WHAT YOU NEED TO DO = Please filter the entries for the word "rendered" and copy every line that has it.

Recorded data
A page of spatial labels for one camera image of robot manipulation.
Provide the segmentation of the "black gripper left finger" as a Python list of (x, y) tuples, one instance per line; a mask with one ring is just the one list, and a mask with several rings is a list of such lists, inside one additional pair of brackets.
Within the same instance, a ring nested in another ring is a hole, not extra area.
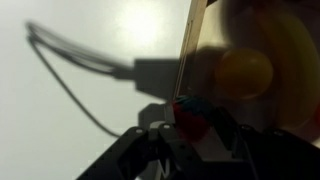
[(179, 135), (172, 105), (162, 121), (129, 128), (76, 180), (135, 180), (152, 162), (164, 180), (197, 180), (203, 173), (192, 142)]

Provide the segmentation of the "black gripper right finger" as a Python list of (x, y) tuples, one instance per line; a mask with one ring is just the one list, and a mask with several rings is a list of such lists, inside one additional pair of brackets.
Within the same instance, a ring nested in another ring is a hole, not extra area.
[(320, 149), (280, 129), (258, 132), (238, 124), (221, 107), (210, 111), (209, 122), (232, 161), (213, 163), (219, 179), (320, 180)]

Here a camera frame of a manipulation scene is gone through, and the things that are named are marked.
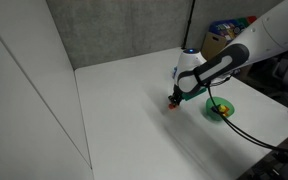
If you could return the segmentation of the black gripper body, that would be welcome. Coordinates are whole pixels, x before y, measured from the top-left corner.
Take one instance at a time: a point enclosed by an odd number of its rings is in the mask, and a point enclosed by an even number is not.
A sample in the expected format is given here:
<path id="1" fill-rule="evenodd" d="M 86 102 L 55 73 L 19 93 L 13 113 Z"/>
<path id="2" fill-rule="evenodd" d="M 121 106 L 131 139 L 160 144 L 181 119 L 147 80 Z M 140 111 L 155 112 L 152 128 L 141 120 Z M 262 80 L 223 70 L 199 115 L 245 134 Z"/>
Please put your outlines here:
<path id="1" fill-rule="evenodd" d="M 182 101 L 183 100 L 182 94 L 183 94 L 183 91 L 177 85 L 174 85 L 173 94 L 171 95 L 173 97 L 172 104 L 174 104 L 175 100 Z"/>

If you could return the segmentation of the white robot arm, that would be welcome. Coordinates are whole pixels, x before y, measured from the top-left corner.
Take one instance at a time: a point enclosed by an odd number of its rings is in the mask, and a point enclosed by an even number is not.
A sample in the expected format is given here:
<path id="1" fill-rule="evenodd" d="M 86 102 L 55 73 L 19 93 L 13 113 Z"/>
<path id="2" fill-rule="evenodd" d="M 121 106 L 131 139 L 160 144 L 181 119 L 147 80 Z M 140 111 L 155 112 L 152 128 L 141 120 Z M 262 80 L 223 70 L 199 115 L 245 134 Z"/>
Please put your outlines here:
<path id="1" fill-rule="evenodd" d="M 257 18 L 218 54 L 207 60 L 201 51 L 185 49 L 173 75 L 169 106 L 190 100 L 229 72 L 288 51 L 288 0 Z"/>

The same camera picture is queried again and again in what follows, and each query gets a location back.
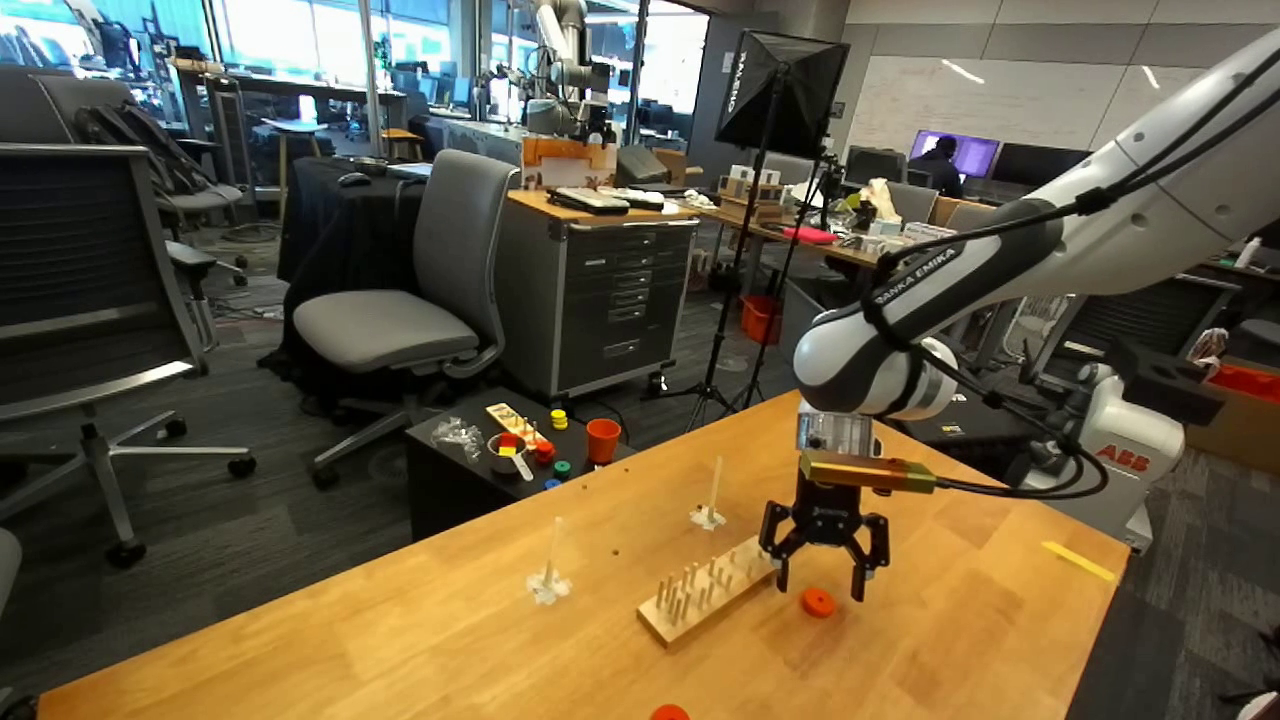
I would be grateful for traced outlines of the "white ABB robot base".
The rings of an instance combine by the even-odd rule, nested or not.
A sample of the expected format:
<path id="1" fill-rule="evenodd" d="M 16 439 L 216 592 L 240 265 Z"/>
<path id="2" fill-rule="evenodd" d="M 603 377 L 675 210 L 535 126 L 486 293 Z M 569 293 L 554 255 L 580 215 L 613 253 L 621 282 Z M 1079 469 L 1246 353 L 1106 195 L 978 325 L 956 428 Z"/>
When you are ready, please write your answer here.
<path id="1" fill-rule="evenodd" d="M 1089 493 L 1098 469 L 1083 469 L 1061 510 L 1145 553 L 1153 543 L 1149 493 L 1184 455 L 1184 423 L 1134 405 L 1116 366 L 1083 364 L 1068 389 L 1068 435 L 1106 464 L 1107 485 Z"/>

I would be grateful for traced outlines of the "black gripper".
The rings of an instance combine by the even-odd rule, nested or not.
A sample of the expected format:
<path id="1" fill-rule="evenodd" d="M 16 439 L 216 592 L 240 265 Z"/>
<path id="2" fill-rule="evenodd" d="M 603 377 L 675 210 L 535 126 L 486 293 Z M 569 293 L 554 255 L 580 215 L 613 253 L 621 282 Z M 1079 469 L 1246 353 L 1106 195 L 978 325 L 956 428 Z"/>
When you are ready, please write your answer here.
<path id="1" fill-rule="evenodd" d="M 876 566 L 889 566 L 889 515 L 874 510 L 862 515 L 862 493 L 845 485 L 798 485 L 798 502 L 769 500 L 760 519 L 760 553 L 777 565 L 777 592 L 787 592 L 787 565 L 799 547 L 799 534 L 810 543 L 849 543 L 853 553 L 853 599 L 865 599 L 865 587 Z"/>

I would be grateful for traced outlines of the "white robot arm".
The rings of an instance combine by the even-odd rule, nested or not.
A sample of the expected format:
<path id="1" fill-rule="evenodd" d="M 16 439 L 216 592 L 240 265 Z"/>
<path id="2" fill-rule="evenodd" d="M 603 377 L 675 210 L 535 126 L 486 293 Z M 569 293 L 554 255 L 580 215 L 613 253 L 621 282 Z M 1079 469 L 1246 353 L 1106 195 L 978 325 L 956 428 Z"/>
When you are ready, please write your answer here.
<path id="1" fill-rule="evenodd" d="M 853 595 L 889 565 L 889 519 L 862 510 L 879 458 L 849 444 L 876 416 L 936 416 L 961 384 L 936 327 L 1022 296 L 1122 296 L 1212 260 L 1276 215 L 1266 152 L 1280 139 L 1280 27 L 1149 107 L 1089 159 L 1006 202 L 984 226 L 920 244 L 862 303 L 822 310 L 793 346 L 799 473 L 793 502 L 766 502 L 760 553 L 787 587 L 806 543 L 853 555 Z"/>

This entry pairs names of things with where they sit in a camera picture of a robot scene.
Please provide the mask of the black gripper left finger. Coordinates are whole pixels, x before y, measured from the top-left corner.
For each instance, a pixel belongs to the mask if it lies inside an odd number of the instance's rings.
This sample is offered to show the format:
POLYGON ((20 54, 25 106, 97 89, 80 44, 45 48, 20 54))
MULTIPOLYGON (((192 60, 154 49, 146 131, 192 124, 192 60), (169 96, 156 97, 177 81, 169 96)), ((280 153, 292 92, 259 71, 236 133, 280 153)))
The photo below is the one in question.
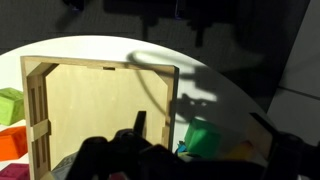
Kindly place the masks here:
POLYGON ((139 111, 137 113, 136 120, 133 126, 133 131, 141 137, 145 136, 146 114, 146 111, 139 111))

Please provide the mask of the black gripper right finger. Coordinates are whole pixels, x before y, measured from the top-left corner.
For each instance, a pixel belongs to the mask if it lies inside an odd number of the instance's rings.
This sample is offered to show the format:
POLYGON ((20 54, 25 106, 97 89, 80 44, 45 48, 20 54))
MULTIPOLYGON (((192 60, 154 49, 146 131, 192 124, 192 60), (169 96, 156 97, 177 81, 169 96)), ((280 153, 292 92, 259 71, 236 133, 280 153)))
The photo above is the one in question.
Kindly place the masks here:
POLYGON ((273 137, 278 131, 257 113, 251 113, 248 122, 248 140, 266 160, 273 148, 273 137))

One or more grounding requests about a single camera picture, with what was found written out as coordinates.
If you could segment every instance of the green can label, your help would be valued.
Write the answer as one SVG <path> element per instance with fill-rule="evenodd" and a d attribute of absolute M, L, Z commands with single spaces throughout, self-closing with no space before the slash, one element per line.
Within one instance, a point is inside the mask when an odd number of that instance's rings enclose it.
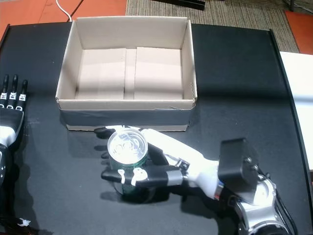
<path fill-rule="evenodd" d="M 148 143 L 140 131 L 125 128 L 110 136 L 108 151 L 111 169 L 134 169 L 145 165 Z M 114 183 L 114 187 L 123 195 L 140 193 L 140 189 L 130 185 Z"/>

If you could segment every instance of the black table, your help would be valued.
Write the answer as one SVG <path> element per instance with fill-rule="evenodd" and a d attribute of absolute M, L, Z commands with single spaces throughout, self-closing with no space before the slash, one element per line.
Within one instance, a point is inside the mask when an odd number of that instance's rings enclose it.
<path fill-rule="evenodd" d="M 68 131 L 54 100 L 69 29 L 70 23 L 12 26 L 1 51 L 0 77 L 18 73 L 29 80 L 15 154 L 16 216 L 54 235 L 233 234 L 232 217 L 198 197 L 130 204 L 100 179 L 105 142 L 92 132 Z M 192 30 L 199 100 L 188 130 L 169 135 L 213 160 L 222 140 L 246 137 L 299 234 L 313 233 L 308 166 L 271 33 L 198 24 Z"/>

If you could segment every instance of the open cardboard box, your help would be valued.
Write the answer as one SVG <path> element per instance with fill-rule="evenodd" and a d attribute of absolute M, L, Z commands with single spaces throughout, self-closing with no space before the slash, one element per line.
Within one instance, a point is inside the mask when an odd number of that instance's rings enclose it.
<path fill-rule="evenodd" d="M 179 17 L 72 23 L 56 101 L 69 130 L 186 130 L 197 100 L 191 24 Z"/>

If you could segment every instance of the robotic hand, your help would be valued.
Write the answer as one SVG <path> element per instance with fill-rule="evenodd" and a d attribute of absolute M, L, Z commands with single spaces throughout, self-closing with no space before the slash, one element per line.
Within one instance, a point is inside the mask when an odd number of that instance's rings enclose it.
<path fill-rule="evenodd" d="M 120 127 L 107 127 L 118 130 Z M 240 224 L 239 235 L 288 235 L 291 231 L 278 205 L 295 224 L 282 203 L 276 185 L 258 168 L 255 151 L 245 139 L 224 141 L 219 161 L 211 161 L 197 150 L 152 129 L 141 129 L 149 148 L 161 152 L 160 165 L 119 170 L 107 169 L 102 179 L 135 187 L 165 187 L 182 185 L 199 187 L 211 199 L 227 195 L 226 202 L 233 206 Z"/>
<path fill-rule="evenodd" d="M 6 75 L 0 96 L 0 187 L 5 178 L 8 158 L 10 158 L 8 147 L 15 142 L 22 126 L 27 93 L 27 80 L 23 81 L 18 99 L 18 76 L 14 75 L 13 77 L 10 94 L 8 93 L 8 83 L 9 76 Z"/>

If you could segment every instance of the carpet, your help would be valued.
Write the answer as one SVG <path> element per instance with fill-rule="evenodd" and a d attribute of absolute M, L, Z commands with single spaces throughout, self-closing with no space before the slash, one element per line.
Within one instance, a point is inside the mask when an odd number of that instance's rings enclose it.
<path fill-rule="evenodd" d="M 180 16 L 192 23 L 274 31 L 280 51 L 299 52 L 280 0 L 209 0 L 195 10 L 153 0 L 128 0 L 126 15 Z"/>

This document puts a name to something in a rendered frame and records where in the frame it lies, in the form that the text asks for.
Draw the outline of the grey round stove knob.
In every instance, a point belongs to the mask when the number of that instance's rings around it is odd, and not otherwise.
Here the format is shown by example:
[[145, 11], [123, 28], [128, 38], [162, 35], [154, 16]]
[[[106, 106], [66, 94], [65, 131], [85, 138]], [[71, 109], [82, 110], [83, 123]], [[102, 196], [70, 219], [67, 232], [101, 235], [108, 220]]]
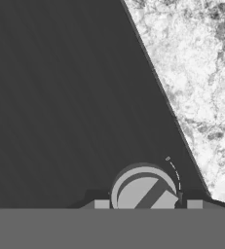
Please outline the grey round stove knob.
[[147, 162], [125, 167], [112, 184], [110, 198], [114, 209], [174, 209], [178, 202], [171, 177]]

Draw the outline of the black glass hob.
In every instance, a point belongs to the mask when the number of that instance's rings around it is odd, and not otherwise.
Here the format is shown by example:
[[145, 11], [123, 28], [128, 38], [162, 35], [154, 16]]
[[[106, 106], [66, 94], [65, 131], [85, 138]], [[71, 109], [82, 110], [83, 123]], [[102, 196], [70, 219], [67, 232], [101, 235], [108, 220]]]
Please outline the black glass hob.
[[136, 162], [206, 187], [123, 0], [0, 0], [0, 208], [104, 195]]

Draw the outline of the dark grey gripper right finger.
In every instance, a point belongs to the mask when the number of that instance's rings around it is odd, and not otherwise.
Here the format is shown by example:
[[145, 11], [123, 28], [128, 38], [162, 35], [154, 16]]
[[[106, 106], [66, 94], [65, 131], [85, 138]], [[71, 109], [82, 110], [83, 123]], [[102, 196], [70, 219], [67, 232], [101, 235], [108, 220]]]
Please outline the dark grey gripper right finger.
[[222, 209], [225, 202], [212, 199], [205, 192], [192, 190], [182, 193], [182, 205], [187, 209]]

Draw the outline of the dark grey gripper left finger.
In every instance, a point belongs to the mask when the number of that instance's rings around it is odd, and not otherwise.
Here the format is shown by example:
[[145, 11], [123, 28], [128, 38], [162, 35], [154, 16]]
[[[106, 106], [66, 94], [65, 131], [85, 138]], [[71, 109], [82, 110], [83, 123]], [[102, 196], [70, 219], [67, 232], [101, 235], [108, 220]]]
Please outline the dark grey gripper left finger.
[[110, 193], [108, 190], [87, 190], [81, 200], [70, 205], [71, 209], [109, 209]]

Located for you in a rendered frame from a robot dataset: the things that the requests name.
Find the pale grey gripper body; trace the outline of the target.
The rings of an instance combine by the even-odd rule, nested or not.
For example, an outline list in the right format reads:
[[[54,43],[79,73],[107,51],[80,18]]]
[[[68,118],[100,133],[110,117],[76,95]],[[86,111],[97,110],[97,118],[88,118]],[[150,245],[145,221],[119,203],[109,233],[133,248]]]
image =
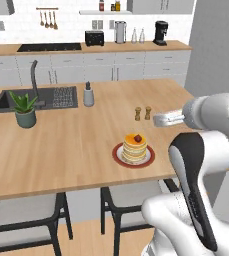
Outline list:
[[[153,123],[155,127],[167,127],[177,125],[183,122],[185,116],[182,110],[174,110],[165,113],[157,113],[153,116]]]

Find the green plant in grey pot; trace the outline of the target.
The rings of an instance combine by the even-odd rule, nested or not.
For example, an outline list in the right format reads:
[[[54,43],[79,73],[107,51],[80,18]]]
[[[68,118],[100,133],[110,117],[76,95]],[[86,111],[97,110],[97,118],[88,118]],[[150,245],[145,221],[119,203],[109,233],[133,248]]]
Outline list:
[[[18,96],[13,91],[10,91],[9,95],[15,103],[13,110],[15,112],[17,124],[25,129],[32,128],[36,124],[34,103],[38,97],[35,96],[30,100],[28,93]]]

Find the grey soap dispenser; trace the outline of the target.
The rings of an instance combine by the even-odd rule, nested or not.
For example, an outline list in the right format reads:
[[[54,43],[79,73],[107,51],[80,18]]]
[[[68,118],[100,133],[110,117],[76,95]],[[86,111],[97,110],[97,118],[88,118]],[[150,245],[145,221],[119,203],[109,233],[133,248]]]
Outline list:
[[[86,82],[84,88],[83,102],[86,107],[92,107],[94,105],[94,92],[89,81]]]

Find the dark grey tap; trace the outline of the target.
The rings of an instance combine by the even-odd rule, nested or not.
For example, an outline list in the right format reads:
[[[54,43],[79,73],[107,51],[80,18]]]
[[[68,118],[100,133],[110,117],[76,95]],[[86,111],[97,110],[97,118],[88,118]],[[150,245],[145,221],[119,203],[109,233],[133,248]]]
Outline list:
[[[46,105],[46,102],[39,98],[38,88],[37,88],[37,84],[36,84],[36,75],[35,75],[37,63],[38,63],[38,61],[34,60],[31,65],[31,82],[32,82],[34,94],[37,97],[37,99],[35,101],[35,106],[38,108],[41,108]]]

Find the white wall shelf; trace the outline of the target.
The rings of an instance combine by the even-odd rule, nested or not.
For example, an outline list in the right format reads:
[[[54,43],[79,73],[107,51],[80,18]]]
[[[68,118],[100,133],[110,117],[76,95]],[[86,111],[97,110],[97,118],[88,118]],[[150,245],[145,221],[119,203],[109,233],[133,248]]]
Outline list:
[[[132,12],[127,10],[121,11],[99,11],[99,10],[80,10],[80,15],[132,15]]]

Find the black framed stool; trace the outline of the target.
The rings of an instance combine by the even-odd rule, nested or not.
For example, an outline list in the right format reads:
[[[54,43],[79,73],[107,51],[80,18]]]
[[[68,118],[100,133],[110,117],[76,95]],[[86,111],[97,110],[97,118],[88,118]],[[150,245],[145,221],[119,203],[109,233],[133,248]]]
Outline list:
[[[114,252],[119,256],[120,234],[151,228],[141,213],[145,199],[162,194],[158,180],[100,188],[101,233],[105,233],[105,213],[110,212],[114,222]]]
[[[72,240],[65,192],[1,200],[0,252],[52,245],[55,256],[62,256],[57,236],[61,218],[65,219]]]

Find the black sink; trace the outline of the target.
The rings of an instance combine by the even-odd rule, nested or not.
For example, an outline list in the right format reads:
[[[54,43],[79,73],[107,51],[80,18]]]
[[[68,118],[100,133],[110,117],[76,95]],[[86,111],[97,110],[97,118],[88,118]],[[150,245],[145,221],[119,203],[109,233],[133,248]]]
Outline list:
[[[78,97],[75,86],[38,88],[39,100],[43,106],[35,105],[36,110],[50,110],[63,108],[77,108]],[[0,93],[0,113],[13,112],[15,102],[7,90]]]

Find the pancake stack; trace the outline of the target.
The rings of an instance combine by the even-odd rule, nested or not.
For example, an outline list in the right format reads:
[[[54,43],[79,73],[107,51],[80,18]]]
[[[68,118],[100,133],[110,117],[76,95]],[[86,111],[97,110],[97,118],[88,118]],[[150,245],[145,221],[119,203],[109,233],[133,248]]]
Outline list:
[[[122,157],[129,163],[137,163],[143,160],[146,156],[146,139],[143,135],[139,134],[142,137],[142,140],[136,142],[134,140],[136,135],[137,134],[128,134],[124,139]]]

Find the black toaster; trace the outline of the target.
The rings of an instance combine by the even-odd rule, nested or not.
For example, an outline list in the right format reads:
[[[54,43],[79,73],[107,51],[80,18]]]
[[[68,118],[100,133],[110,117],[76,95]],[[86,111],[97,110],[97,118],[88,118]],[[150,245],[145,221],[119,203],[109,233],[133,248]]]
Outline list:
[[[103,31],[86,31],[85,43],[87,46],[103,46],[104,32]]]

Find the black hob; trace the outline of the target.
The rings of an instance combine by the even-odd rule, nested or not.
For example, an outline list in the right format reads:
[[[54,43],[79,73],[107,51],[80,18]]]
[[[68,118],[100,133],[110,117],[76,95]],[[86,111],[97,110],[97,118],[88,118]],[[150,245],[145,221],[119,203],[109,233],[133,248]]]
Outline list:
[[[74,51],[81,50],[80,43],[22,44],[18,52]]]

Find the red rimmed white plate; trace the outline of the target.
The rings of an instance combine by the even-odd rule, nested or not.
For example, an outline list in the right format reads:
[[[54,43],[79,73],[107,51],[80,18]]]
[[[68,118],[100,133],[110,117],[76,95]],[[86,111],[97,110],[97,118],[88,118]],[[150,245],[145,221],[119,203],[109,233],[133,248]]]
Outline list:
[[[146,148],[145,158],[137,163],[126,162],[122,158],[122,152],[123,152],[123,143],[119,143],[113,148],[112,157],[119,165],[124,166],[126,168],[133,168],[133,169],[144,168],[151,165],[155,160],[155,152],[150,146]]]

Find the black coffee machine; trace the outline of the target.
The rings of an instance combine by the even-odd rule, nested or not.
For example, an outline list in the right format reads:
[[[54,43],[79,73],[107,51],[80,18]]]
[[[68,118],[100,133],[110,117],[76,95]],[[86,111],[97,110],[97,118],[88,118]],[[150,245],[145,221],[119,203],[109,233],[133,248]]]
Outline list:
[[[168,23],[165,21],[155,22],[155,38],[153,42],[159,46],[166,46],[167,43],[164,40],[164,36],[167,34]]]

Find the grey fridge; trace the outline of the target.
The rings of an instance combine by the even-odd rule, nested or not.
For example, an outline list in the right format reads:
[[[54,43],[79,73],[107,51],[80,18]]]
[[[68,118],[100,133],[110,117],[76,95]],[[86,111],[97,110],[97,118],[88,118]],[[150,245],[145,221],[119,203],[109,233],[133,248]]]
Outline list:
[[[185,89],[193,96],[229,92],[229,0],[197,0]]]

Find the grey base cupboard run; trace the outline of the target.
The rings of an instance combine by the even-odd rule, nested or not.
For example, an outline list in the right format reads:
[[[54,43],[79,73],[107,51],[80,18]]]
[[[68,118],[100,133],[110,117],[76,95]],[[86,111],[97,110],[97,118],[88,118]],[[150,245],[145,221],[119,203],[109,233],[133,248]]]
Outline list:
[[[183,85],[189,50],[0,56],[0,87],[171,78]]]

RESULT OF THE TASK =
This document puts a name to something in a rendered frame and records where in the frame it lies, in the form that the text asks for.
Located for you in a rendered frame from a robot dataset: the things that the requests name.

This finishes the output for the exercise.